[Extracted information Boundary: Start]
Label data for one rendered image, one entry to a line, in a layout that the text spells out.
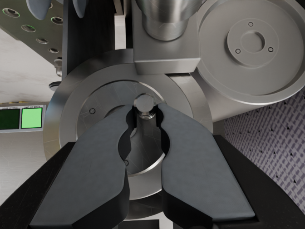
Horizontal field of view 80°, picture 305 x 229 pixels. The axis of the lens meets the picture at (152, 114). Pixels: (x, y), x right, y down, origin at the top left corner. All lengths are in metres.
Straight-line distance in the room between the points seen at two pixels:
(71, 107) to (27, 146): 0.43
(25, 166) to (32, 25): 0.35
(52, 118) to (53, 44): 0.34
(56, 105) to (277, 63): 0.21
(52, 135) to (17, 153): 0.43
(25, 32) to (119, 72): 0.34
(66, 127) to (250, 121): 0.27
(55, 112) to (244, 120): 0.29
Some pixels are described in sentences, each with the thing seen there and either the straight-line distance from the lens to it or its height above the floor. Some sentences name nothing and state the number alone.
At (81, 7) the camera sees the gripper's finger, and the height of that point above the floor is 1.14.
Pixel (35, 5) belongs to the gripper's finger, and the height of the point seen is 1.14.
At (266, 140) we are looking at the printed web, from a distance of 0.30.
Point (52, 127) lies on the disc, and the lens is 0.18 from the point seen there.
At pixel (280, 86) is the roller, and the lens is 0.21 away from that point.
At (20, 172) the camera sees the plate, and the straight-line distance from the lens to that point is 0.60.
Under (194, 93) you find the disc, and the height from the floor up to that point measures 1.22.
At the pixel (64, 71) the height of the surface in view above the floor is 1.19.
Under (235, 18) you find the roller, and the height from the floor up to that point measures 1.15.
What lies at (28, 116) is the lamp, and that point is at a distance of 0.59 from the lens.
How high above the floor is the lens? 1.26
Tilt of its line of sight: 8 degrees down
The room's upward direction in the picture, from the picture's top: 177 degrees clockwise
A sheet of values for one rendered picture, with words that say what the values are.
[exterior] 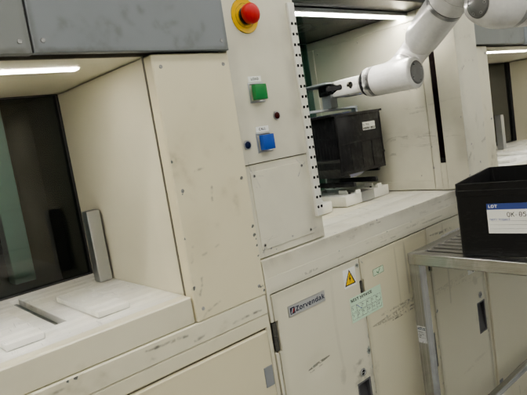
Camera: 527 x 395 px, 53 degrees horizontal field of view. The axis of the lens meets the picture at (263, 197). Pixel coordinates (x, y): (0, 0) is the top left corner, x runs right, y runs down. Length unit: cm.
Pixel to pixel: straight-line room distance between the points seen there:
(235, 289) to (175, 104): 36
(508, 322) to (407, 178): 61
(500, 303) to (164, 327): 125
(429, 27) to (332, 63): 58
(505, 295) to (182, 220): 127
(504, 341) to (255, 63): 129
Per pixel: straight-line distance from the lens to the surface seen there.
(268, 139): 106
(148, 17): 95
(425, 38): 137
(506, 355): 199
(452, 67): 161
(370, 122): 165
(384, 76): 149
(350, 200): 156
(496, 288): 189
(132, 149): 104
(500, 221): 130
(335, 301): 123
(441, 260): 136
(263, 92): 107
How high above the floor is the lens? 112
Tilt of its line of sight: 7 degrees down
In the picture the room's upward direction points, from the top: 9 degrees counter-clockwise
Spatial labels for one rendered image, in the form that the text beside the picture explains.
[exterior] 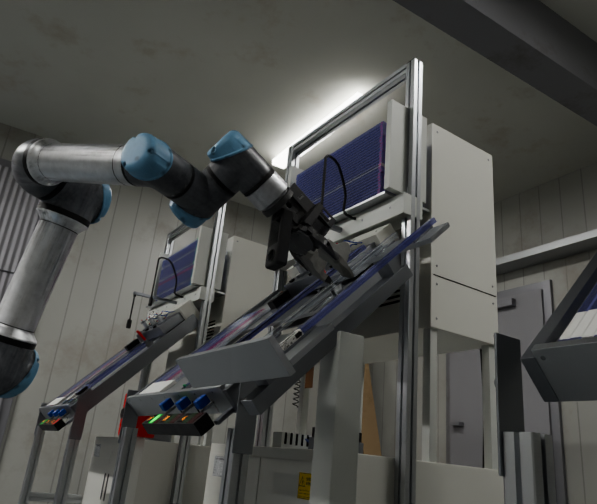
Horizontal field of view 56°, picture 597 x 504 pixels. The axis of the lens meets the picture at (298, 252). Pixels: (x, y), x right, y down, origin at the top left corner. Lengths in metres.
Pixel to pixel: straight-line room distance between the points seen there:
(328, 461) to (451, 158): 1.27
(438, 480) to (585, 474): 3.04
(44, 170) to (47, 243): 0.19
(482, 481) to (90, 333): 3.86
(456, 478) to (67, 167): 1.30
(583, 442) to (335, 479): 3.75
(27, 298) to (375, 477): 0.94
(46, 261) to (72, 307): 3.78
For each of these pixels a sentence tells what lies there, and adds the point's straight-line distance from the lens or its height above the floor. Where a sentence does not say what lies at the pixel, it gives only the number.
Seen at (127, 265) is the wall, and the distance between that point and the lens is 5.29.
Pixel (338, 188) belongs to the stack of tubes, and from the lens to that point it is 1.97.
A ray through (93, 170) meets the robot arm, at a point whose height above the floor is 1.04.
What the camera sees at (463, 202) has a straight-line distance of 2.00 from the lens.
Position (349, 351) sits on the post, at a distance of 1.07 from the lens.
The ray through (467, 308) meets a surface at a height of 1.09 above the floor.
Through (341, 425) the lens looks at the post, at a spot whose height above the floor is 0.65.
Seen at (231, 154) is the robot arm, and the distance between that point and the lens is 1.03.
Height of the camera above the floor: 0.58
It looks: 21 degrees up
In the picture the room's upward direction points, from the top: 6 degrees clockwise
[Extracted information Boundary: End]
* Work instructions:
An exact copy is needed of the entries above, starting at the line that holds "(268, 139): 106" and stopping at the line that holds "(46, 261) to (72, 307): 3.78", both kept; pictures stay out.

* Result below:
(268, 139): 106
(148, 17): 95
(425, 38): 137
(506, 355): 199
(452, 67): 161
(370, 122): 165
(384, 76): 149
(350, 200): 156
(496, 288): 189
(132, 149): 104
(500, 221): 130
(335, 301): 123
(441, 260): 136
(263, 92): 107
How high above the floor is the lens? 112
Tilt of its line of sight: 7 degrees down
In the picture the room's upward direction points, from the top: 9 degrees counter-clockwise
Spatial labels for one rendered image, in the form that the text beside the picture explains.
[exterior] 
Horizontal field of view 56°, picture 597 x 504 pixels. The axis of the lens meets the picture at (298, 252). Pixels: (x, y), x right, y down, origin at the top left corner. Lengths in metres.
Pixel to pixel: straight-line room distance between the points seen there:
(328, 461) to (451, 158): 1.27
(438, 480) to (585, 474): 3.04
(44, 170) to (47, 243): 0.19
(482, 481) to (90, 333): 3.86
(456, 478) to (67, 167): 1.30
(583, 442) to (335, 479): 3.75
(27, 298) to (375, 477): 0.94
(46, 261) to (72, 307): 3.78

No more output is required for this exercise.